* **STUDY MATERIAL**
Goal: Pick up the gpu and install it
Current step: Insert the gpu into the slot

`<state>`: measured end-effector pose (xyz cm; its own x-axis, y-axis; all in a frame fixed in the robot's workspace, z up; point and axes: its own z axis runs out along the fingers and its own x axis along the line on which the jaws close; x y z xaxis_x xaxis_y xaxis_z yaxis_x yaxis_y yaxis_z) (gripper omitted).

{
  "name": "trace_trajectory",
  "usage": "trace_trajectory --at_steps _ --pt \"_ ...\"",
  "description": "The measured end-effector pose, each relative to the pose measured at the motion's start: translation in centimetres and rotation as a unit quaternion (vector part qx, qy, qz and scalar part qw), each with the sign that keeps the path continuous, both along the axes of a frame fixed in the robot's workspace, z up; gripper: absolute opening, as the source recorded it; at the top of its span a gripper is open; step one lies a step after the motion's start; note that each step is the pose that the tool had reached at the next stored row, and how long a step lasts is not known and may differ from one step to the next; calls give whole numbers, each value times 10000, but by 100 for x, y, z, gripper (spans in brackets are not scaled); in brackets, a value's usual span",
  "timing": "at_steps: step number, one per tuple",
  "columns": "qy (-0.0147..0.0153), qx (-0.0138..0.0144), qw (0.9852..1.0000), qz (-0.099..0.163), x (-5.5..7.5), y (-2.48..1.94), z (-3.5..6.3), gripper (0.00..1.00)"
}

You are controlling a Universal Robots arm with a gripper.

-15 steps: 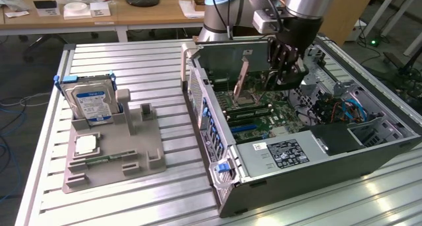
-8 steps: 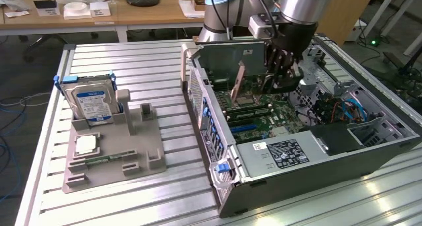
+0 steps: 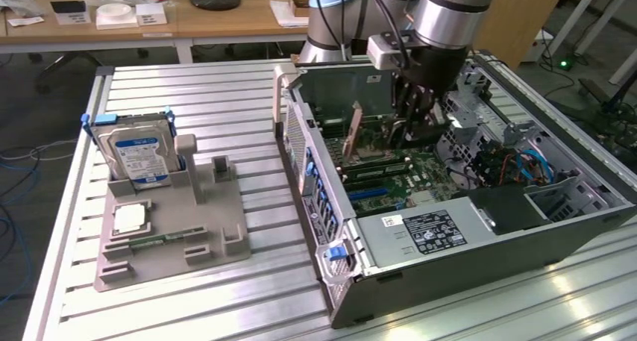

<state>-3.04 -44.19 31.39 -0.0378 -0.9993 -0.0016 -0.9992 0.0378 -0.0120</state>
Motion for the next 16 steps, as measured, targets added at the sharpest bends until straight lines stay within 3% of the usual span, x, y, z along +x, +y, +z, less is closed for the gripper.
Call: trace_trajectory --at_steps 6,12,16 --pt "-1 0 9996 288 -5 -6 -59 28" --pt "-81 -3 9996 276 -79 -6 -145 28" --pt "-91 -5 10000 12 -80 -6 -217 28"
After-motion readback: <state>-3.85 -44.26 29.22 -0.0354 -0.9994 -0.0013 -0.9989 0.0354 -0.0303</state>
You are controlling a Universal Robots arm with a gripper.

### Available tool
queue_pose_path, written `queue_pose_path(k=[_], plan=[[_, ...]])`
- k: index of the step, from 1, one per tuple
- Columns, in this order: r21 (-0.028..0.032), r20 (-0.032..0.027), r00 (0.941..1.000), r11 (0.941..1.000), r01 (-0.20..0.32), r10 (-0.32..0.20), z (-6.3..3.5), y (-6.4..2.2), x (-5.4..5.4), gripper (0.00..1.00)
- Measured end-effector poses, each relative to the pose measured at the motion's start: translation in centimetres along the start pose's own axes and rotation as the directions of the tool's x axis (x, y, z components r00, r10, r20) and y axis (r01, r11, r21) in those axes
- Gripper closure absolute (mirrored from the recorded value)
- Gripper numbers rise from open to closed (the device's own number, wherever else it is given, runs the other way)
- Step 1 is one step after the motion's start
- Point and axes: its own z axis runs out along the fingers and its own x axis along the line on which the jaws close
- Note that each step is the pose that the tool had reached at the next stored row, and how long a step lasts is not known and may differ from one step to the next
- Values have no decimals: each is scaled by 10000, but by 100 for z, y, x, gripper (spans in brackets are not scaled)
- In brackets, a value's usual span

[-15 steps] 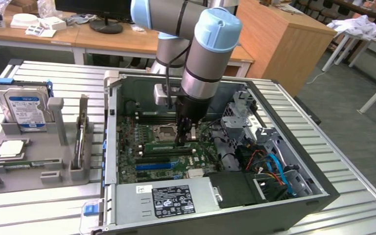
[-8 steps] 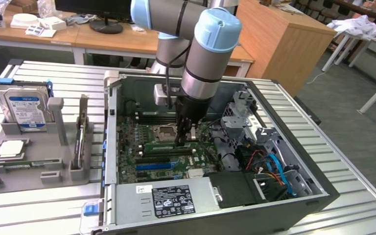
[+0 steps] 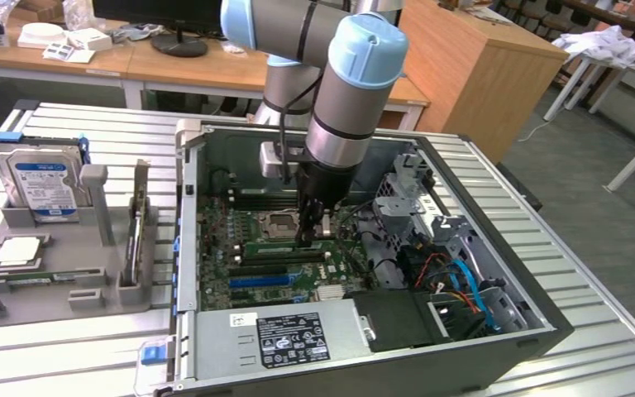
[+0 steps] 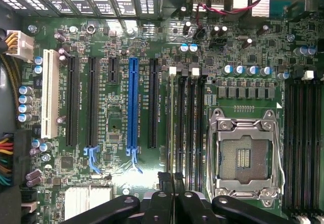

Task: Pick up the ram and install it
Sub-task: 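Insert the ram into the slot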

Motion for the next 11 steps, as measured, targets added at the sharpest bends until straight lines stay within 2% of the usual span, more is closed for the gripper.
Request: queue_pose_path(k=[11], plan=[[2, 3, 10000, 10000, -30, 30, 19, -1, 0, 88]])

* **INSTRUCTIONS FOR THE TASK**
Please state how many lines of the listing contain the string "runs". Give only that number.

* **TASK OUTPUT**
3